PFS urges FCA action over 500% rise in PI costs
The Personal Finance Society has warned regulators and government that advisers are ditching pension transfer advice due to soaring professional indemnity premiums.
The professional body with more than 25,000 members has told the FCA and Treasury that adviser firms are exiting pension transfer advice for DB transfers, with some firms faced with a 500 per cent increase in their professional indemnity insurance premium.
The professional body says it has been contacted by several pension transfer specialists struggling to “obtain or afford” professional indemnity insurance.
The PFS says that one firm was informed their PII premium would increase by more than 500 per cent and that their excess requirement would also significantly increase. Another financial adviser has told the Personal Finance Society they were unable to secure any ongoing professional indemnity cover at all.
The body says due to rocketing premiums many firms are relinquishing their permissions.
The Personal Finance Society warned the FCA and HM Treasury earlier this year that the increase to the Financial Ombudsman Service compensation limit would hit pension transfer advice.
On 1 April the Financial Conduct Authority increased the ombudsman's maximum award limit from £150,000 to £350,000, in effect requiring advisers to increase their level of professional indemnity cover to protect their businesses.

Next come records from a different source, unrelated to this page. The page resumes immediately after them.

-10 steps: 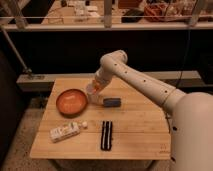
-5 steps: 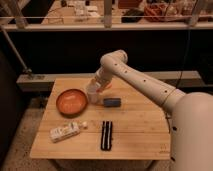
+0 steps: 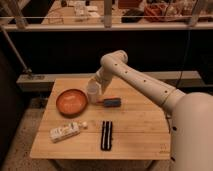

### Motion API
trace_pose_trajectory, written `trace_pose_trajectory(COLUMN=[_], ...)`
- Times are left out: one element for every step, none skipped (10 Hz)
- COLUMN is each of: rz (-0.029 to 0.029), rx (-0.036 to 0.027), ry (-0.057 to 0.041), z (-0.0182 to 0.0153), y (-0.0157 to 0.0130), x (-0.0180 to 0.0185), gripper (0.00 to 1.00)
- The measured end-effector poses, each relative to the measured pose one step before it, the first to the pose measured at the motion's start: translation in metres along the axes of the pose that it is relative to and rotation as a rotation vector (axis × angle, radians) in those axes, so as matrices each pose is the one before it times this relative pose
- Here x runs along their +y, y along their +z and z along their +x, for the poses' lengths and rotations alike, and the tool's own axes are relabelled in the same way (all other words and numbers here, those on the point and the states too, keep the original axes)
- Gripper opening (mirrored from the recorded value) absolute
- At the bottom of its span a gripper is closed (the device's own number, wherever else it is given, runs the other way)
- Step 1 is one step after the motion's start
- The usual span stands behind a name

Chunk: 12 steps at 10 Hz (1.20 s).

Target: Place the pepper in the ceramic cup

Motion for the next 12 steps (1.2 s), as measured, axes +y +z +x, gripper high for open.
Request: trace_pose_trajectory(rz=[-0.00041,0.00009,0.00024,-0.00011,0.00005,-0.00082,0.00037,-0.00032,0.00059,0.00152,-0.00194,0.00082], rx=[-0.00109,-0.00051,0.00023,-0.00005,-0.00016,-0.00065,0.00037,0.00006,0.00093,0.00107,-0.0021,0.00004], ry=[-0.00106,-0.00044,-0.00015,0.00013,-0.00024,0.00054,0.00026,0.00023,0.00082,0.00028,-0.00085,-0.00151], z=[0.00009,-0.00013,0.00004,0.00001,-0.00013,0.00003,0.0002,0.00022,0.00069,0.00042,-0.0008,-0.00036], y=[-0.00028,-0.00001,-0.00014,0.00007,0.00001,-0.00079,-0.00443,-0.00995,-0.01343,-0.01272,0.00033,-0.00017], x=[0.00089,-0.00004,-0.0002,0.00013,-0.00013,-0.00003,-0.00208,-0.00453,-0.00618,-0.0062,0.00006,-0.001], gripper=[0.79,0.8,0.8,0.8,0.8,0.8,0.8,0.8,0.8,0.8,0.8,0.8])
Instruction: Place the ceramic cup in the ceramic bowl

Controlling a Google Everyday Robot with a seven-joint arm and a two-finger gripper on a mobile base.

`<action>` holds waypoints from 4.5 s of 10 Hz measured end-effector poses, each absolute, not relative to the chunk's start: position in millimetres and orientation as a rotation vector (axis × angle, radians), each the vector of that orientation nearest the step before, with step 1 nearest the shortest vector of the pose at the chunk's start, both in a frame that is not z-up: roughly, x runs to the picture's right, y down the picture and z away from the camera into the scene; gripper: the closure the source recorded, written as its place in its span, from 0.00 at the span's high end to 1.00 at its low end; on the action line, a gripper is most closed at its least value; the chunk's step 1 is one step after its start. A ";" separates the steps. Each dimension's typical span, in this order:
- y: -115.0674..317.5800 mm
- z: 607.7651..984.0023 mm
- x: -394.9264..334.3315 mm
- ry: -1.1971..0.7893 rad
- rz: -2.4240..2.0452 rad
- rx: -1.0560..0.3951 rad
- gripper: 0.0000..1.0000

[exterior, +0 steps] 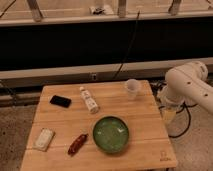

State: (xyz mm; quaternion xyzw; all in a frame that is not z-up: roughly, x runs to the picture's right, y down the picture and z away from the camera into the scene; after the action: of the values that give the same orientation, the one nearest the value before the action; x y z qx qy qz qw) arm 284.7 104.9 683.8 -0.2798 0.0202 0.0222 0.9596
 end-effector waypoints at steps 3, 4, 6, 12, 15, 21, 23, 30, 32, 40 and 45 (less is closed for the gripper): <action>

The PFS says its warning earlier in the year about what would happen is now ringing true.
Keith Richards, chief executive of the Personal Finance Society, said: "There needs to be adequate consumer protection but the raising of the Financial Ombudsman Service compensation limit at a time when the PII market was already hardening is having a detrimental impact for consumers and is leaving firms shockingly exposed to financial failure.”
“The raising of the Financial Ombudsman Service compensation limit and increasing focus on the possible outcome of the FCA’s supervisory focus is driving PI insurers away from the market, restricting access to advice and therefore preventing people from being able to exercise their rights under pension freedoms.
“Once again, we are renewing our calls to the FCA and HM Treasury to come up with an alternative to the current professional indemnity insurance market and FSCS compensation scheme levy before the consequences drive the agenda.”